■ **THE PROBLEM**
Report every line in the records below that holds the word "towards".

■ **DATASET RECORDS**
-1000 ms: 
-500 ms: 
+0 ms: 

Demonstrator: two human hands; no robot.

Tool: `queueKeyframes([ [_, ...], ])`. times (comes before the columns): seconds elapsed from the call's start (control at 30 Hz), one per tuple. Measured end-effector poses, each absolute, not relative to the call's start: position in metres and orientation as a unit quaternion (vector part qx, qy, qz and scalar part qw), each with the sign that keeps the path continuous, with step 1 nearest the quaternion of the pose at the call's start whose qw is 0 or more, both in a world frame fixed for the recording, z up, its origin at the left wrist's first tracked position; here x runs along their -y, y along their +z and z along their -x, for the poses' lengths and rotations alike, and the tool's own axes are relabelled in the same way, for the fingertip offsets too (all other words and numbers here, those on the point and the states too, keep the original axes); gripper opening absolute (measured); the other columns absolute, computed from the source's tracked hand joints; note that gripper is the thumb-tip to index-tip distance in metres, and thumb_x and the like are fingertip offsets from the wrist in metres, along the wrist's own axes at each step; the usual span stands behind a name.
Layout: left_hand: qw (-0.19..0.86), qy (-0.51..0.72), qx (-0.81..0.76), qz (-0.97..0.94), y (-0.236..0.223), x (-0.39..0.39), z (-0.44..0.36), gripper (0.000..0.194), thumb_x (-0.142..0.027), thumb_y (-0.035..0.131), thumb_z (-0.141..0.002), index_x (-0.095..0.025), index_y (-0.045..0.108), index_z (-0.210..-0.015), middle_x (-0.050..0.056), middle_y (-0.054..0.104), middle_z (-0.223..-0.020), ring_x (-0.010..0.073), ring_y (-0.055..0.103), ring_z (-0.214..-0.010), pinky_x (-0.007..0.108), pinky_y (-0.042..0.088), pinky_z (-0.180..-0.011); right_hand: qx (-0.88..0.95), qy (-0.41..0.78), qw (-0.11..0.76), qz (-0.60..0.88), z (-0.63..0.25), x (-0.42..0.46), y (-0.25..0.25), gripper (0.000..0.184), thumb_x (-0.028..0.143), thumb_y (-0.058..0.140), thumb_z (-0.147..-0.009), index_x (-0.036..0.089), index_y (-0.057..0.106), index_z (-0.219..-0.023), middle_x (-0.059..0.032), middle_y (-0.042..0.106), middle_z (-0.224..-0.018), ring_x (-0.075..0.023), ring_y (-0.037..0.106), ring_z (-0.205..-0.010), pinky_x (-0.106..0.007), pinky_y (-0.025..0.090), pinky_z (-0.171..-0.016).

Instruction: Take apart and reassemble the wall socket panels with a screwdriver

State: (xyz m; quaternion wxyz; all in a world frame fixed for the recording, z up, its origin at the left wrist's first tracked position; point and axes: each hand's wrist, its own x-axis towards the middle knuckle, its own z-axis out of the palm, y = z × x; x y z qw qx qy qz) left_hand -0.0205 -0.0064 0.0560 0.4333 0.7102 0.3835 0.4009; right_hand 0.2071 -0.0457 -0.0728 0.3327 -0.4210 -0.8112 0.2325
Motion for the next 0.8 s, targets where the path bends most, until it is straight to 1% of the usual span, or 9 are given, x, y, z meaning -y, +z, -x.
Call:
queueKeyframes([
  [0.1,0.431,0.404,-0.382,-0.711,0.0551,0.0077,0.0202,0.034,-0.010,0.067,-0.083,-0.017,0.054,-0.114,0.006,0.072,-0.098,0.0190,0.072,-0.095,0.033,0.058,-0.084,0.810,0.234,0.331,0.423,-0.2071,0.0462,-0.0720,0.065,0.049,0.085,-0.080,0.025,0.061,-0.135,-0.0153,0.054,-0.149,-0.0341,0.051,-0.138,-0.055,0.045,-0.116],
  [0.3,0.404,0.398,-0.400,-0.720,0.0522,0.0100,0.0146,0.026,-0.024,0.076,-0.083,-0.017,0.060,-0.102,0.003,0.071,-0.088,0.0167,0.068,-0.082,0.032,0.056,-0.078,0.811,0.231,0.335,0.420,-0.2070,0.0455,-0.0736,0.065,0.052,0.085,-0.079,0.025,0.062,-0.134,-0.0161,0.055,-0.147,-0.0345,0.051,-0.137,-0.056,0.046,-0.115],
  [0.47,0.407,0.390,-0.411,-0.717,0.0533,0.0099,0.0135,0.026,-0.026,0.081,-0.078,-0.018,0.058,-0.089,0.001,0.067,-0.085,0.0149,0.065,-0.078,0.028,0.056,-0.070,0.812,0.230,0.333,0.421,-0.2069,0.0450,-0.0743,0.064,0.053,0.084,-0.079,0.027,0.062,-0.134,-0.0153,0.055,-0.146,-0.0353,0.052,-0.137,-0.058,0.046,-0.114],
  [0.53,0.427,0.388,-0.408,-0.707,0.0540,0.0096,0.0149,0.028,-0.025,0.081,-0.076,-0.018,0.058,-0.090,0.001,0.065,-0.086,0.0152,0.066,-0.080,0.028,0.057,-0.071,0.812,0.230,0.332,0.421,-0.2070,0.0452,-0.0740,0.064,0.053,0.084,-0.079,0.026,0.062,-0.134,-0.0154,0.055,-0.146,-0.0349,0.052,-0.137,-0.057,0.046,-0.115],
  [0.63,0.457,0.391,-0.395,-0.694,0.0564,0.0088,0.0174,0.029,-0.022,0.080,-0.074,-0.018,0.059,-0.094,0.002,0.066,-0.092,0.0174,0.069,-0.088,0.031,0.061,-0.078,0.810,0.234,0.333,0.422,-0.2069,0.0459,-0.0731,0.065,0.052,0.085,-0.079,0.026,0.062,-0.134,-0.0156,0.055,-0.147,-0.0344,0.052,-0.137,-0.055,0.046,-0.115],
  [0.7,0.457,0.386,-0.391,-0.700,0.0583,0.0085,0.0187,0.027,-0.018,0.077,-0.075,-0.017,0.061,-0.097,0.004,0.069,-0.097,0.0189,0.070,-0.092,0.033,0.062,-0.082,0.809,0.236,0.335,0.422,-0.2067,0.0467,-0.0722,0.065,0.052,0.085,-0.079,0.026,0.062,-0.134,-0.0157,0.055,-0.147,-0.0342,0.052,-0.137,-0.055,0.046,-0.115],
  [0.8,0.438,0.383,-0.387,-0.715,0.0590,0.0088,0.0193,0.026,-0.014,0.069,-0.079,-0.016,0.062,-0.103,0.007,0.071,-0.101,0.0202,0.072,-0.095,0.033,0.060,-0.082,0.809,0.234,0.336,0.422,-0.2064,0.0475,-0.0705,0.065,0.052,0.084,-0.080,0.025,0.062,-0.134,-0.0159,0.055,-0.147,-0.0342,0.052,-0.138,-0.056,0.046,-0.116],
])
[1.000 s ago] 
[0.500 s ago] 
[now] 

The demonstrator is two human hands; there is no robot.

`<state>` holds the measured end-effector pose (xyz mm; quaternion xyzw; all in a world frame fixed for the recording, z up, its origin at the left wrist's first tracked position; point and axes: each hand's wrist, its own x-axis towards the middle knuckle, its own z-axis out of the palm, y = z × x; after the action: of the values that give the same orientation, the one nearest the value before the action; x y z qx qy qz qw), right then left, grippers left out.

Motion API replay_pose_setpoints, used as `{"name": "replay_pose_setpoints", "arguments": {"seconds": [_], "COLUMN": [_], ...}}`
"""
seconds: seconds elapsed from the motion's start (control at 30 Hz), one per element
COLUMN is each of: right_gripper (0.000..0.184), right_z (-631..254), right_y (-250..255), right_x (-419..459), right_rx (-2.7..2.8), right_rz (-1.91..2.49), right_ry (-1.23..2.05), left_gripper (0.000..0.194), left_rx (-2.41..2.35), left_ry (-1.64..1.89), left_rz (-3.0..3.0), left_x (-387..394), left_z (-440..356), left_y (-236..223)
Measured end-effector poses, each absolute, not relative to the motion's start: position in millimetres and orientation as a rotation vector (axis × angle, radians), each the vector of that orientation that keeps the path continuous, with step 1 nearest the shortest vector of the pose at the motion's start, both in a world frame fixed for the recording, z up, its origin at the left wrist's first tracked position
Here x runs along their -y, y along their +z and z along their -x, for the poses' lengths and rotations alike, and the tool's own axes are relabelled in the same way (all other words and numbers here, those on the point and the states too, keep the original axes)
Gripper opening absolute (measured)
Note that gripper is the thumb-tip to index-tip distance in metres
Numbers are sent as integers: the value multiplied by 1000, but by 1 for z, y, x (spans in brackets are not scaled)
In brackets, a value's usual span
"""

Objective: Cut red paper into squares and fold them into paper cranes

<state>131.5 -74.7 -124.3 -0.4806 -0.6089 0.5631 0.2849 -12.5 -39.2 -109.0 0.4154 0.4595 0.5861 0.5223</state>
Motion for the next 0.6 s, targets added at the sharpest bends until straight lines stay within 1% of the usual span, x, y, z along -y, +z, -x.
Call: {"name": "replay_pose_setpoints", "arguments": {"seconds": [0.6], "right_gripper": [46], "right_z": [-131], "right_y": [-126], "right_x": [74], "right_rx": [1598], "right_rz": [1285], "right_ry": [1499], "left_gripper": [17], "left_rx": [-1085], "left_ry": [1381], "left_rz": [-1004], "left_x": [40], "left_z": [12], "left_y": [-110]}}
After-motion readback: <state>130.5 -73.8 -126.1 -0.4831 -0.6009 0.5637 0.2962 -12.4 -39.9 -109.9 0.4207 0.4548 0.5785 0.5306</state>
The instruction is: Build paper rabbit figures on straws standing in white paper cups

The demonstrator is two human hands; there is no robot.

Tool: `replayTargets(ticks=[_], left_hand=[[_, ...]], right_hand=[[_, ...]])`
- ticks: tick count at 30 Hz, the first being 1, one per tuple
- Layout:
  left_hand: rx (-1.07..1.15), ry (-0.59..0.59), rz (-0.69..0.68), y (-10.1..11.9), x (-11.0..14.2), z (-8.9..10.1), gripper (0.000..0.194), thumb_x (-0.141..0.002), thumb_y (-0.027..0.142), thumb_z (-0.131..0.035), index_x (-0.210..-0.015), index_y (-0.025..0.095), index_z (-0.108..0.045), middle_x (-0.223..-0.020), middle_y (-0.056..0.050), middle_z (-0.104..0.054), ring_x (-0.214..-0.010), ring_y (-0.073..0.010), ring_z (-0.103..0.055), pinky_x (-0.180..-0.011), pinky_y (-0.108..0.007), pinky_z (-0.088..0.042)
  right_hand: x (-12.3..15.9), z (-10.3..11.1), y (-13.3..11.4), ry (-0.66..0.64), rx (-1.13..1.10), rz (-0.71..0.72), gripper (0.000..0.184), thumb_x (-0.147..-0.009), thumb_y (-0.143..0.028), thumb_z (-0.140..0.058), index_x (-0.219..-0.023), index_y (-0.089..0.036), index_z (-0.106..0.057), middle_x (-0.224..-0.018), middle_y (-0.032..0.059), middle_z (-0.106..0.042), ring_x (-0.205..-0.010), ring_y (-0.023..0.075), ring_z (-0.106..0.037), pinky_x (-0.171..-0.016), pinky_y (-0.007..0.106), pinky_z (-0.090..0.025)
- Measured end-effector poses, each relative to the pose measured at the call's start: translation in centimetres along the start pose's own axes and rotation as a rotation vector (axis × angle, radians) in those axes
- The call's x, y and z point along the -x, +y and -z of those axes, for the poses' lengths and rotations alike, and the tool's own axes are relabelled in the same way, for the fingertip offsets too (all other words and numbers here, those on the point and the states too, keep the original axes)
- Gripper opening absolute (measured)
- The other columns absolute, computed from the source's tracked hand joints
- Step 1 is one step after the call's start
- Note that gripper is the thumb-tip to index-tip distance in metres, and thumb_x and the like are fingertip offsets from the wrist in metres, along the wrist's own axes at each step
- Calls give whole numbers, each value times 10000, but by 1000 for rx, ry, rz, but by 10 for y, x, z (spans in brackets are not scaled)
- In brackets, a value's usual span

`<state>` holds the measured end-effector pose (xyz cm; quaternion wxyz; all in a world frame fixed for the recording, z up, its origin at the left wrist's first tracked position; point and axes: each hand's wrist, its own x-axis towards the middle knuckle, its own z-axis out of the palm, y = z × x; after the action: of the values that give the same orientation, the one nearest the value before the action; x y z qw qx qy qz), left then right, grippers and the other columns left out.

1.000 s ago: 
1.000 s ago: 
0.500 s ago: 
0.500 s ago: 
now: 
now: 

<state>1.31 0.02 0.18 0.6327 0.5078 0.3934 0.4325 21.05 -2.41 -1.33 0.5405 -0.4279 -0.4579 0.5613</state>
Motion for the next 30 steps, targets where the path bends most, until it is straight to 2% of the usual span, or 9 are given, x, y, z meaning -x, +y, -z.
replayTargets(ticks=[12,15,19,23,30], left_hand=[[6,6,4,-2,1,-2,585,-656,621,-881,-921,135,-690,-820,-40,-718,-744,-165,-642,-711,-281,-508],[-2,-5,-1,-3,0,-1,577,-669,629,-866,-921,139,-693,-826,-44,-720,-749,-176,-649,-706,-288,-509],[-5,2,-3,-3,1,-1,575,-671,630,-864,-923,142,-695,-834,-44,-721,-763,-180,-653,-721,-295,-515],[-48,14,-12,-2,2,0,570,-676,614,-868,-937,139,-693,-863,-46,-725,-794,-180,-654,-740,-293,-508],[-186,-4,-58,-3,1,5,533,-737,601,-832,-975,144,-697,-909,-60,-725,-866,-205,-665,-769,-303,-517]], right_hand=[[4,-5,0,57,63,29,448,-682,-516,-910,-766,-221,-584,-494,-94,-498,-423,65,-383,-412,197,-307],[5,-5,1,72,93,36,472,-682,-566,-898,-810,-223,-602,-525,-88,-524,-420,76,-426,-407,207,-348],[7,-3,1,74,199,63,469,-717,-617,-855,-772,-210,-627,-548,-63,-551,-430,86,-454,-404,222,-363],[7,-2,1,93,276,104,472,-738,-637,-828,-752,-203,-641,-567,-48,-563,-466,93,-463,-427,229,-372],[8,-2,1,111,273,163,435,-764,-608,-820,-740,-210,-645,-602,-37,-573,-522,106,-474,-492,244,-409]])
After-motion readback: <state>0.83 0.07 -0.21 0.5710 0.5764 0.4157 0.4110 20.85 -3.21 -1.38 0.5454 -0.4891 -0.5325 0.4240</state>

■ **RESPONSE TO THIS TASK**
State: (xyz m; quaternion wxyz; all in a world frame fixed for the recording, z up, its origin at the left wrist's first tracked position; point and axes: each hand's wrist, its own x-axis towards the middle knuckle, its own z-axis out of the palm, y = z × x; x y z qw qx qy qz) left_hand -0.0205 -0.0064 0.0560 0.4333 0.7102 0.3835 0.4009; right_hand 0.2071 -0.0457 -0.0728 0.3327 -0.4210 -0.8112 0.2325
`<state>` holds the measured end-effector pose (xyz mm; quaternion xyzw; all in a world frame fixed for the recording, z up, its origin at the left wrist's first tracked position; point and axes: each hand's wrist, its own x-axis towards the middle knuckle, its own z-axis out of the palm, y = z × x; after the action: of the values that give the same orientation, the one nearest the value before the action; x y z qx qy qz qw), right then left, grippers left out.
`<state>` holds the measured end-effector pose (xyz cm; quaternion wxyz; all in a world frame fixed for the recording, z up, its origin at the left wrist's first tracked position; point and axes: each hand's wrist, its own x-axis towards the middle knuckle, its own z-axis out of the palm, y = z × x; after the action: of the values that give the same orientation, the one nearest the value before the action; x y z qw qx qy qz), left then right, grippers and the other columns left out.

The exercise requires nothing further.